There are many things people associate with Halloween: trick-or-treating, costumes, ghosts, jack-o’-lanterns, candy, etc. One thing one might not immediately think of when one thinks of Halloween is property insurance claims. However, the Halloween holiday season is a time of the year that can give rise to many such claims. 

There are a variety of different accidents and incidents that can occur at homes during the Halloween season that could lead to property insurance claims being filed. Some examples include:

  • Slip-and-falls or trip-and-falls caused by Halloween decorations.
  • Fires caused by lit jack-o’-lanterns or other Halloween decorations.
  • Pumpkin carving accidents.
  • Home-made haunted house accidents.
  • Dogs or other pets biting a trick or treater or other individuals.
  • Vandalism.

Thus, the time following Halloween can end up being a busy one for property insurance companies, as there can be many Halloween-related claims to make accept-or-deny decisions in relation to. 

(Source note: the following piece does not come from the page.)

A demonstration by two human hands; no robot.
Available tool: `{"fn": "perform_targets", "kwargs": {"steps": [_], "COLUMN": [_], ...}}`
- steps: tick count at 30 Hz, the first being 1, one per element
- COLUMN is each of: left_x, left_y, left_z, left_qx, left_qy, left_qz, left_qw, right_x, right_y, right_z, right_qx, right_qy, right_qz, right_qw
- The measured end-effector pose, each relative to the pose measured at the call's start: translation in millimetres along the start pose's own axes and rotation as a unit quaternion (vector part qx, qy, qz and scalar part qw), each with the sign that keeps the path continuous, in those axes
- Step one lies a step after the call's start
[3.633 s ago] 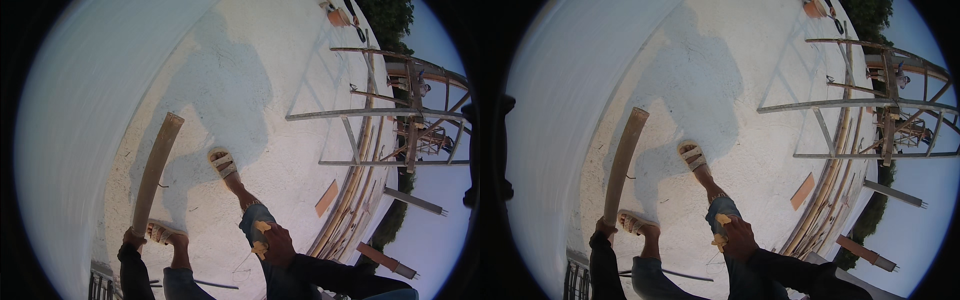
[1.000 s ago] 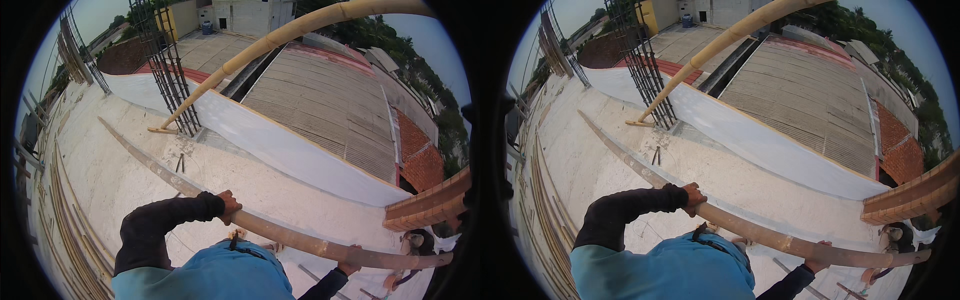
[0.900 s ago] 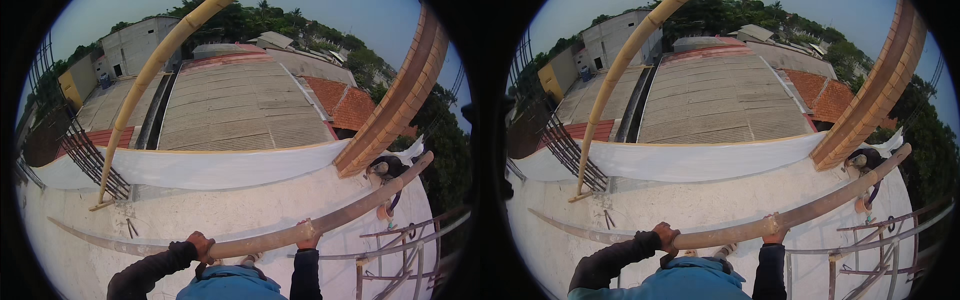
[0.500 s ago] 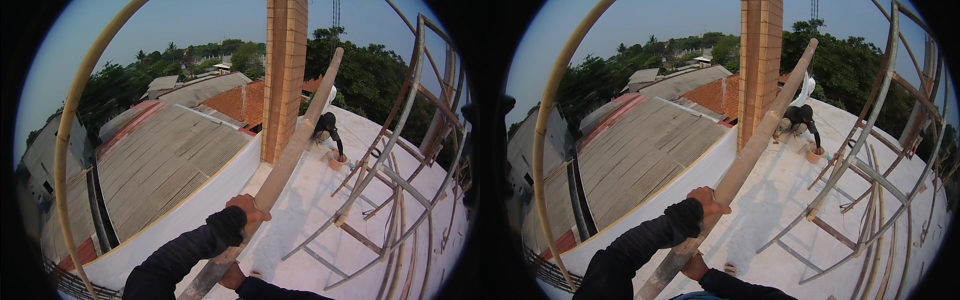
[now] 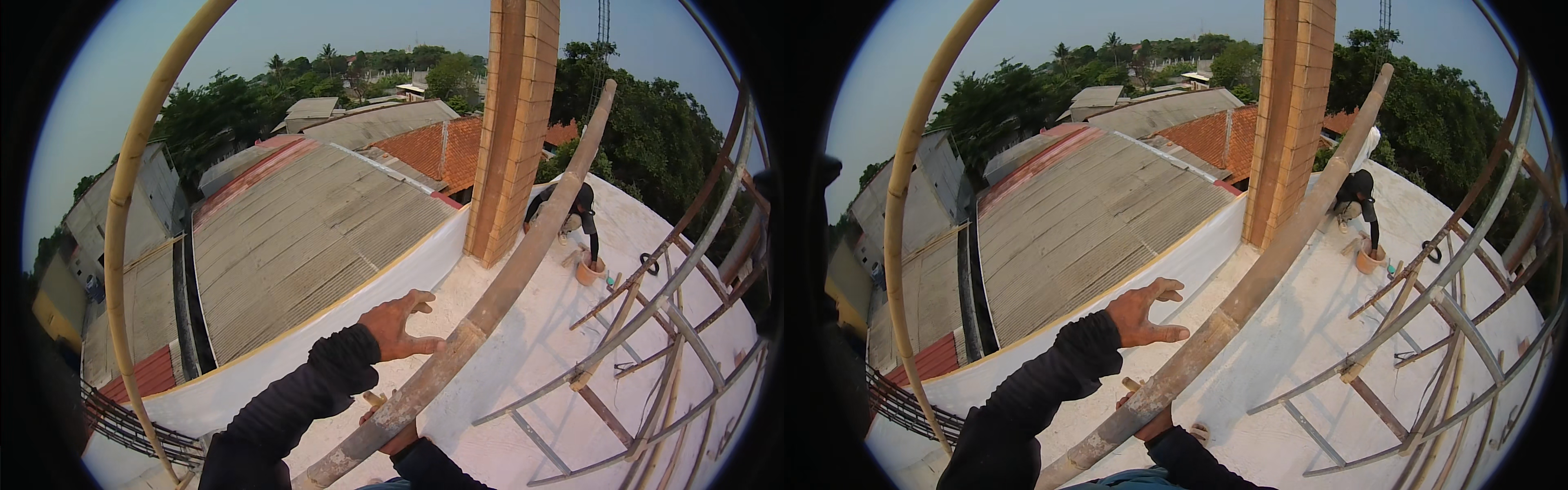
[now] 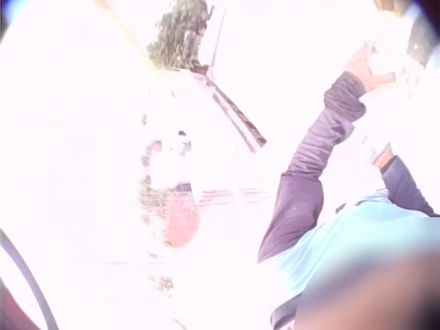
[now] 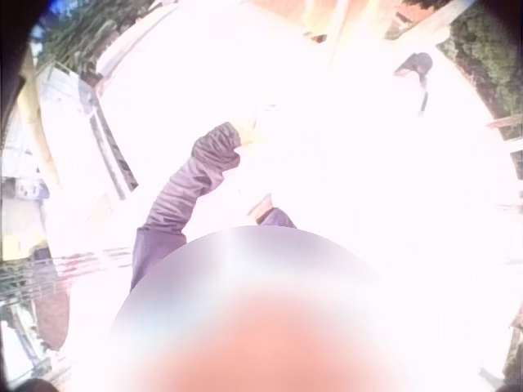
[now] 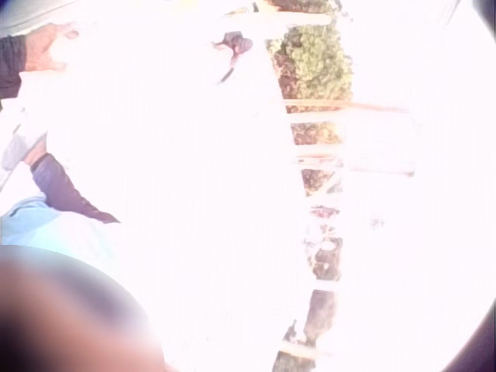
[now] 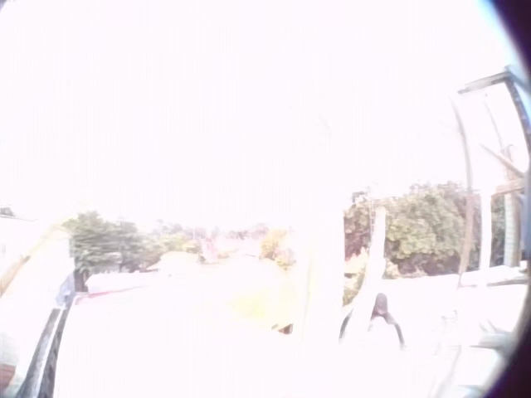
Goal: The person positions a long bamboo pole against a tiled chimney and hammers nails to secure it. They then walk across the rooftop, pick up a metal rod, and use pliers to twist wire around bamboo poles to fasten them together.
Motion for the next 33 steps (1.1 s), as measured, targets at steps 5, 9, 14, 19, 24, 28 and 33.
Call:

Sometimes, an insurance company ends up facing a legal challenge in relation to a property insurance claim denial it has made, such as a denial of a Halloween-related claim. Denied claim cases can get very complex. Many different things can impact how the case will go and what issues will be important in the case, such as the exact nature of the incident the insurance claim was made in relation to. As our discussion of possible Halloween-related property insurance claims demonstrates, there are a wide range of different types of incidents property insurance claims can regard.

Thus, tailoring a claim denial defense strategy to the specifics of the situation can be very important for insurance companies. Insurance defense attorneys can provide property insurance companies with guidance when it comes to what approach to take in a denied claim case.